"Hawke. You have a fever."
"It's a fever, Fenris, I'm not dying of the plague."
"You absolutely cannot go to the store."
"I have surgical masks!" Hawke argued. "And I'll stay six feet away from anyone else!"
"No. Not even over my dead body," Fenris said, grabbing the thermometer out of the bathroom cabinet. Hawke sat on the edge of the bathtub behind him, waiting impatiently for her temperature to be taken (again- for the third time that day. Fenris was nothing if not a dutiful nurse).
Fenris put the thermometer under her tongue and waited for the beep, looking at the results with a low grunt. "It looks like your fever is going down, but you're absolutely not going anywhere until this goes away."
Hawke had known going to the bar was a bad idea, especially with the pandemic everywhere, but Varric had insisted on one last night together before the Hanged Man closed. "Just the usual crew!" he had said. "It'll be perfectly safe! We'll have a quarantine party."
Well, now Hawke and Merrill had both come down with fevers and a cough. Fenris, who hadn't gone out of his dedication to social distancing, had harrumphed as usual and told Hawke it was a bad idea. "Kirkwall is one of the cities with the highest infection rates, Hawke," he had said. And he had been right. Poor overworked Anders hadn't gone either- his clinic was stuffed to the brim with patients who had coughed once and wanted to be tested out of an overabundance of caution.
Hawke sighed. "We don't really need anything anyway, I just wanted to leave the house." She got up from the edge of the bathtub and hugged Fenris from behind, putting her chin on his shoulder. "Isabela said Merrill is getting better, too. Maybe we can have them over?
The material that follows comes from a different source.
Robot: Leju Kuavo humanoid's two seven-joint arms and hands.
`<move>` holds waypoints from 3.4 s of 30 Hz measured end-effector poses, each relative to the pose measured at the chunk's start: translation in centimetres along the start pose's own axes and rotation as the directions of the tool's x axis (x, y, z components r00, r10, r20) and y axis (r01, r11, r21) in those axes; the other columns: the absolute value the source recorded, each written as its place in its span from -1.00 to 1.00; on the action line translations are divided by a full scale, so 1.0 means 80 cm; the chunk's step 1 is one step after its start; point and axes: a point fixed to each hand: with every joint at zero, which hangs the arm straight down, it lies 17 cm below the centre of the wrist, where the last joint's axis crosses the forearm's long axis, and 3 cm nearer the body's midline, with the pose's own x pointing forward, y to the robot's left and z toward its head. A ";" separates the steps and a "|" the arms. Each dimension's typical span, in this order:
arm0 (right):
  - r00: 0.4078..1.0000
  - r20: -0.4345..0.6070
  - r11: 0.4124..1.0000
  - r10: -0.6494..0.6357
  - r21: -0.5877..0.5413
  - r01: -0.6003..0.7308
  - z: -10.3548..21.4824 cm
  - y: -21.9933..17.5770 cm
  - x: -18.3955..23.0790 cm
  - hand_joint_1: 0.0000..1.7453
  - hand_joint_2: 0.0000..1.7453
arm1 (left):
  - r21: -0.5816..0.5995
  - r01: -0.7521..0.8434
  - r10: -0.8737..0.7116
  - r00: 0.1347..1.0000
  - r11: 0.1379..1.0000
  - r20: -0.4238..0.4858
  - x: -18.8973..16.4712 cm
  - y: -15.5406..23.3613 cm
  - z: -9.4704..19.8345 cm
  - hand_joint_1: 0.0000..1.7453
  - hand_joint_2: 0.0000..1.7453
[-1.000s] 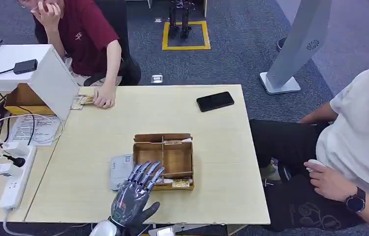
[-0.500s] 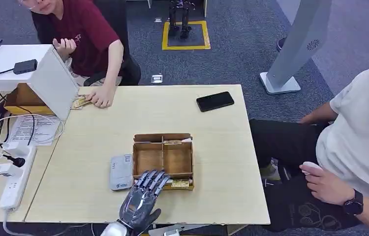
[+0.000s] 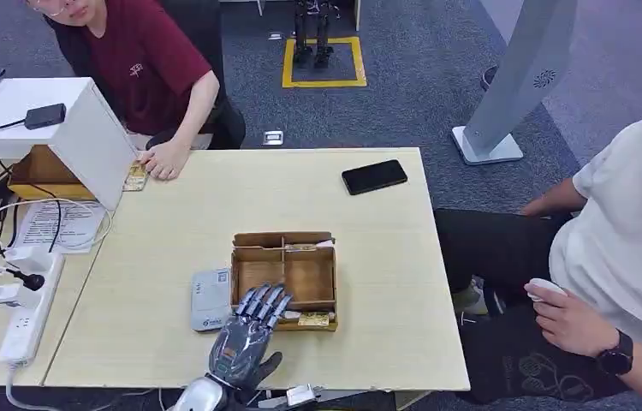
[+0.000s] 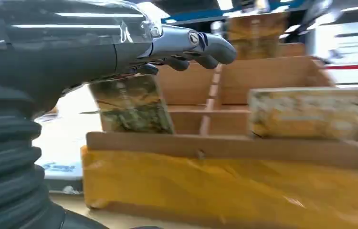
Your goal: Pass the card to the sensor for recognition and then transmit it.
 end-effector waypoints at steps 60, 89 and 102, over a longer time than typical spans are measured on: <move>1.000 0.020 1.000 0.000 0.010 -0.001 0.002 0.011 0.020 -1.00 -1.00 | 0.195 -0.012 0.029 0.996 0.981 -0.086 -0.029 0.101 -0.029 -1.00 1.00; 0.999 0.036 1.000 0.002 0.004 -0.002 0.001 0.008 0.028 -1.00 -1.00 | 0.144 0.019 0.005 0.987 0.989 -0.161 -0.063 0.079 -0.019 -1.00 1.00; 0.999 0.045 1.000 0.008 -0.001 -0.008 0.000 0.004 0.034 -1.00 -1.00 | 0.113 0.015 0.003 0.987 0.993 -0.161 -0.065 0.064 -0.018 -1.00 1.00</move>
Just those two? It's not like I can get Merrill any sicker."
"Not a chance," Fenris said without missing a beat, shrugging his way out of the hug. He washed the thermometer and put it back in the cabinet. "And tell Isabela to stop dropping off toilet paper. I don't know where she keeps getting it from, but we have plenty."
Hawke coughed into her elbow. She tried to cough delicately, like tuberculosis patients in Victorian books, but what came out sounded like the hacking noise an aging smoker would make. Fenris looked at her with worry in his eyes. "You're going back to bed," he said- a command, not a request. Hawke saluted him.
"Sir yes sir," she said, coughing again. She walked into the bedroom and put a hand on her head dramatically.
"Oh dear sir, I fear I have contracted the plague! I will not be long for this world," she said, playing up her Fereldan accent. She was trying to go for the 'damsel in distress' angle but sounded more like her old backcountry neighbors.
"Is this your idea of roleplay?" Fenris asked, a rare smile quirking at his mouth.
"Why, do you like it? I can play up the coughing if that's what you're into."
"I would really be into you laying down and napping, Hawke."
Just then a knock sounded at the door.
"If that's Isabela with more toilet paper, I'm banning her from ever coming back," Fenris said. Hawke dutifully laid down and tried to get some rest while Fenris walked into the living room to answer the door.
Fenris reached the door when a voice sounded out.
"It's just me!" Varric yelled from the other side. "Just coming to check on you! You don't even have to open the door, Broody."
"What do you want?" Fenris yelled back.
"Just bringing some food and gossip! Rivaini said Merrill is getting better, but apparently Isabela's coming down with a fever too. They told me to ask if it's okay if they stay with you for a while."
"Yes, it is!" Hawke yelled from the bedroom at the same time Fenris said "No, it is not okay." Varric audibly paused outside the door.
"Just text them when you've decided," Varric yelled. "I'm dropping off some soup for Hawke, too. If you get better soon, I might even let you read the novel I'm working on." Fenris waited for Varric to leave before opening the door and picking up the Tupperware of chicken noodle soup left on the doorstep.
Hawke was already behind him as he turned around. For someone as clumsy as she was, the woman could be incredibly quiet when she wanted to be.
"We have to let them stay," she said. "I don't want them alone while they're both sick."
"Where would they stay?" Fenris asked. "We don't have a guest bedroom, Hawke. This apartment is too small."
Hawke winced at the reminder. All the family money left over when her mother had passed was going towards her brother Carver's college at the moment, and neither of them brought in much income from their odd jobs.
"They can sleep on the couches or something," Hawke said. "We'll figure it out. I can't leave them alone when they're both sick, Fenris." Fenris considered this for a second, still holding the container of soup. Hawke took it from him and walked into the kitchen to put the Tupperware in the fridge. It was full of takeout leftovers and Jell-O shots (leftovers from the quarantine party) but Hawke made room.
"Fine," Fenris yelled from the living room. "But only if you take a nap. And tell them to bring their own food."
Hawke walked back into the living room to blow him an air kiss.
"You're the best!" she said, plopping herself down on the couch. "I'll text Isabela and let her know. Now put on a sitcom and let's nap."